Baseline model with engineered features, scaling, no threshold tuning & __no__ Title feature

In [None]:
# ============================================================
# Baseline Model Using Engineered Features + One-Hot Encoding + Scaling
# ============================================================

import pandas as pd
import matplotlib.pyplot as plt
from sklearn.model_selection import train_test_split
from sklearn.preprocessing import OneHotEncoder, StandardScaler
from sklearn.compose import ColumnTransformer
from sklearn.pipeline import Pipeline
from sklearn.linear_model import LogisticRegression
from sklearn.metrics import (
    confusion_matrix,
    ConfusionMatrixDisplay,
    roc_curve,
    roc_auc_score,
    precision_recall_curve
)
import json

# ============================================================
# 1. Load processed datasets
# ============================================================

train = pd.read_csv("../data/processed_v3/train_features.csv")
test = pd.read_csv("../data/processed_v3/test_features.csv")

# Remove PassengerId from features but keep for submission
test_passenger_ids = test["PassengerId"]

# ============================================================
# 2. Identify feature columns
# ============================================================

y = train["Survived"]
X = train.drop(columns=["Survived", "PassengerId"])
X_test_final = test.drop(columns=["PassengerId"])

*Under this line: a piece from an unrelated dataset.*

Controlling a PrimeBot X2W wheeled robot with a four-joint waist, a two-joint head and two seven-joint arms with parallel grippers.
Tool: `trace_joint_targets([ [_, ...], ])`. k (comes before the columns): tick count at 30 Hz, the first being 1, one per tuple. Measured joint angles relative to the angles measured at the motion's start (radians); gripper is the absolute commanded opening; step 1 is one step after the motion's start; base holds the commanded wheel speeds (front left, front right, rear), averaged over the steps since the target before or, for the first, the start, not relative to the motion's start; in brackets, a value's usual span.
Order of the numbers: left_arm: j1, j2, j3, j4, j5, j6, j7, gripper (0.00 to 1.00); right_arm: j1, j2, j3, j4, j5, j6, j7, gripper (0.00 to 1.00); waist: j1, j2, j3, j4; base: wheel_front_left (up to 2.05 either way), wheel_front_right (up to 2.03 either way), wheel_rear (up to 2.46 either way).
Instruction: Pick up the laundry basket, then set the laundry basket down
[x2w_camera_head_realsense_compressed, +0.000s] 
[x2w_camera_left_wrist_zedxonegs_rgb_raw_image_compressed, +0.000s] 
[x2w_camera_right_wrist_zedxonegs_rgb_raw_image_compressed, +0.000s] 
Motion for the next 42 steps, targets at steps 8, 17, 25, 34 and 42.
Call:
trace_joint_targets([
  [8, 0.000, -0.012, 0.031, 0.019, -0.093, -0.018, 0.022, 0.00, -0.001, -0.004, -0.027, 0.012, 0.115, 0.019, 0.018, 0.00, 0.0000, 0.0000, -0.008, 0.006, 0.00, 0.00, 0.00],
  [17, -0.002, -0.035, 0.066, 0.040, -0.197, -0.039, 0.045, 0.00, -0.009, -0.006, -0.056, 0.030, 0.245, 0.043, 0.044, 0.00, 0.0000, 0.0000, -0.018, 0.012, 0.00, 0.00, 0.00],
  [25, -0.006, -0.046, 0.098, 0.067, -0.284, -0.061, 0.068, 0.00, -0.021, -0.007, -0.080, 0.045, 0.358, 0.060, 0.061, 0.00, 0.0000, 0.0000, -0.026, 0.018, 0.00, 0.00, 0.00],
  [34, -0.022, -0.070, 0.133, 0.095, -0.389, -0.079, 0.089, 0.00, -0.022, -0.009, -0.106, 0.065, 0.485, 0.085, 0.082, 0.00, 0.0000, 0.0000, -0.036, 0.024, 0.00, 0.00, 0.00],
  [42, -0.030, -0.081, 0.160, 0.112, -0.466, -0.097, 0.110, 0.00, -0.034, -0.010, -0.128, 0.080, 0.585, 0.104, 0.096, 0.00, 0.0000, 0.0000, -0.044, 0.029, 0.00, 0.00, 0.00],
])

# ============================================================
# 3. Load categorical metadata
# ============================================================

with open("../data/processed_v3/processed_metadata.json", "r") as f:
    meta = json.load(f)

categorical_cols = list(meta.keys())
numeric_cols = [col for col in X.columns if col not in categorical_cols]

print("Categorical columns:", categorical_cols)
print("Numeric columns:", numeric_cols)

# ============================================================
# 4. Preprocessing: One-Hot + Scaling
# ============================================================

preprocess = ColumnTransformer(
    transformers=[
        ("cat", OneHotEncoder(handle_unknown="ignore"), categorical_cols),
        ("num", StandardScaler(), numeric_cols)
    ]
)

# ============================================================
# 5. Build Logistic Regression pipeline
# ============================================================

model = Pipeline(
    steps=[
        ("preprocess", preprocess),
        ("logreg", LogisticRegression(max_iter=5000))
    ]
)

# ============================================================
# 6. Train/validation split
# ============================================================

X_train, X_val, y_train, y_val = train_test_split(
    X, y, test_size=0.2, random_state=42
)

# ============================================================
# 7. Train baseline model
# ============================================================

model.fit(X_train, y_train)

# Predict class labels and probabilities
y_pred = model.predict(X_val)
y_proba = model.predict_proba(X_val)[:, 1]

# ============================================================
# 8. Confusion Matrix
# ============================================================

cm = confusion_matrix(y_val, y_pred)
disp = ConfusionMatrixDisplay(confusion_matrix=cm)
disp.plot(cmap="Blues")
plt.title("Confusion Matrix (Validation Set)")
plt.show()

# ============================================================
# 9. ROC Curve
# ============================================================

fpr, tpr, _ = roc_curve(y_val, y_proba)
auc = roc_auc_score(y_val, y_proba)

plt.figure(figsize=(6, 5))
plt.plot(fpr, tpr, label=f"AUC = {auc:.3f}")
plt.plot([0, 1], [0, 1], "--", color="gray")
plt.xlabel("False Positive Rate")
plt.ylabel("True Positive Rate")
plt.title("ROC Curve (Validation Set)")
plt.legend()
plt.show()

# ============================================================
# 10. Precision–Recall Curve
# ============================================================

precision, recall, _ = precision_recall_curve(y_val, y_proba)

plt.figure(figsize=(6, 5))
plt.plot(recall, precision)
plt.xlabel("Recall")
plt.ylabel("Precision")
plt.title("Precision–Recall Curve")
plt.show()

# ============================================================
# 11. Train final model & extract feature importance
# ============================================================

model.fit(X, y)

import numpy as np
import pandas as pd

# ============================================================
# Extract feature names after preprocessing
# ============================================================

preprocess = model.named_steps["preprocess"]

# One-Hot Encoder
ohe = preprocess.named_transformers_["cat"]
ohe_features = ohe.get_feature_names_out(categorical_cols)

# Scaled numeric feature names (same order as input)
numeric_features = numeric_cols

# Combined feature list
all_features = np.concatenate([ohe_features, numeric_features])

# ============================================================
# Extract Logistic Regression coefficients
# ============================================================

logreg = model.named_steps["logreg"]
coefs = logreg.coef_.ravel()

coef_df = (
    pd.DataFrame({
        "feature": all_features,
        "coef": coefs,
        "abs_coef": np.abs(coefs)
    })
    .sort_values("abs_coef", ascending=False)
    .reset_index(drop=True)
)

# Show the strongest + weakest signals
print("Top 15 features:\n", coef_df.head(15), "\n")
print("Bottom 15 features:\n", coef_df.tail(15), "\n")

# Optionally save to CSV
coef_df.to_csv("../submissions/feature_importances_lr.csv", index=False)

# ============================================================
# 12. Predict test set & create submission
# ============================================================

test_predictions = model.predict(X_test_final)

submission = pd.DataFrame({
    "PassengerId": test_passenger_ids,
    "Survived": test_predictions
})

submission_path = "../submissions/submission_engineered_baseline_scaled.csv"
submission.to_csv(submission_path, index=False)

print(f"Ready for Kaggle: {submission_path}")
print("Feature coefficients saved to: ../submissions/feature_importances_lr.csv")